When the Compiler recalls memory, the Fabric:

  • filters by tenant_id, role, and data_classification from the Run Context,
  • applies freshness windows and confidence thresholds from the pack,
  • ranks by relevance to the active intent,
  • returns each record with its provenance, originating capture event, and confidence.

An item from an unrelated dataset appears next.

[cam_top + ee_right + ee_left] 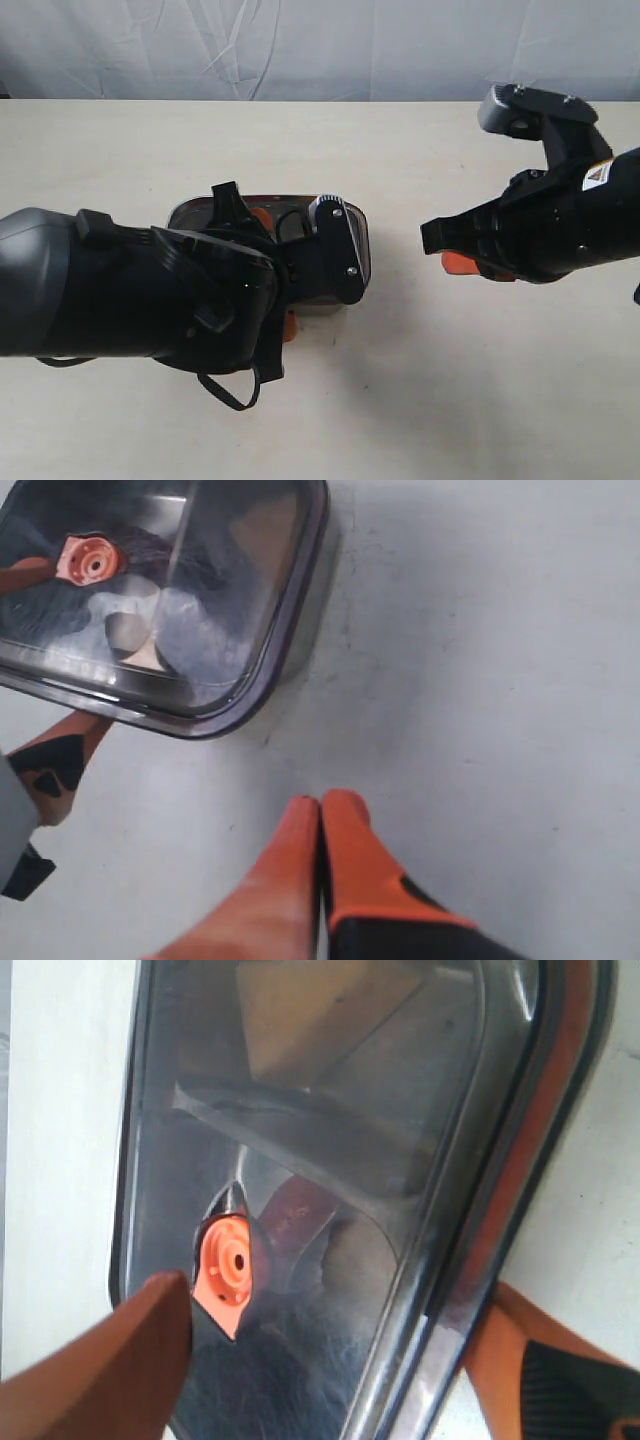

Records below the recall threshold are not silently dropped — they are returned as low_confidence so the planner can decide to surface a clarifying question.

Write-side governance

Writes are typed by class:

Write classPurposeAllow-list scope
evidence_linkrecord a citation linking a decision to an evidence_refalways allowed for governed decisions
preferencepersist a user preferenceper pack memory_layer.write_classes_allowed
decision_outcomesummarize a completed decisionper pack
correctionfirst-class operator correction; outranks prior on the same keyrequires correction_writer role

Each class has its own retention policy, classification rules, and consent gating. Correction writes emit a learning signal to the Insight Synthesizer.

Contradiction handling

When a promotion targets the same (entity, predicate) as an existing record:

  • if the new record’s confidence is materially higher and policy allows auto-resolve, the prior record is superseded with audit;
  • otherwise, both records persist with contradiction: true markers and the planner is required to handle the conflict on the next recall.

Redaction

Applied at the candidate stage, not at recall. The pack’s policy_layer.guardrails.redaction_rules (regex / classifier patterns) plus the Identity Layer’s classified attributes determine what is masked.

Implementation mapping

Interfaces

Inputs

  • Capture stream from every plane
  • Memory write policy and consent records
  • Run Context (tenant_id, role, classification scope)
  • Operator queue actions

Outputs

  • Promoted records consumable by the Compiler
  • Review queue items with consent + contradiction checks
  • Write proposals for the next turn
  • Contradiction events for operator review

Failure modes

  • Capture log unbounded (mitigated by tier-by-tier compaction).
  • Candidate extractor produces low-quality candidates that swamp the queue (mitigated by per-source confidence calibration).
  • Auto-promotion policy too permissive — drift; mitigated by sample audit of auto-promoted records.
  • Recall returns records past TTL because freshness window not honored — mitigated by index TTLs.
  • Cross-tenant leakage through a shared semantic record (mitigated by tenant scoping at storage).

Operational concerns

  • Storage and index cost budgets per tier.
  • Operator throughput on the review queue; SLA per class.
  • Contradiction backlog monitoring.
  • Per-tier TTL alerts when records approach deletion.
  • Backfill and compaction jobs run against pinned ontology versions, never now.

Evaluation metrics

  • Recall precision/recall against golden memory queries.
  • PII write-back violation rate (target: zero).
  • Review queue throughput (items/operator/day).
  • Auto-promotion accuracy (sample-audited).
  • Correction adoption rate (operator corrections that change downstream decisions).

Example

A typed memory write proposal for review:

{
  "proposal_id": "mwp_2026_05_04_0931_a17",
  "candidate": {
    "entity_ceid": "customer:cus_77",
    "predicate": "prefers_communication_channel",
    "value": "email",
    "evidence_refs": ["tool:crm.lookup:tc_212", "session:sess_42f1"],
    "confidence": 0.93
  },
  "class": "preference",
  "tier_target": "semantic",
  "consent_check": "passed",
  "contradiction_check": { "existing": null, "verdict": "no_conflict" },
  "auto_promote_eligible": true
}

Common misconceptions

  • The Fabric is not the Knowledge Graph. Memory is what survived promotion; the graph is the broader substrate.
  • Capture is not memory. Capture is the audit log; memory is the governed surface.
  • Recall is not retrieval. Retrieval queries the graph; recall queries promoted memory only.
  • Auto-promotion is not automatic. It is an explicit pack policy for specific low-risk classes.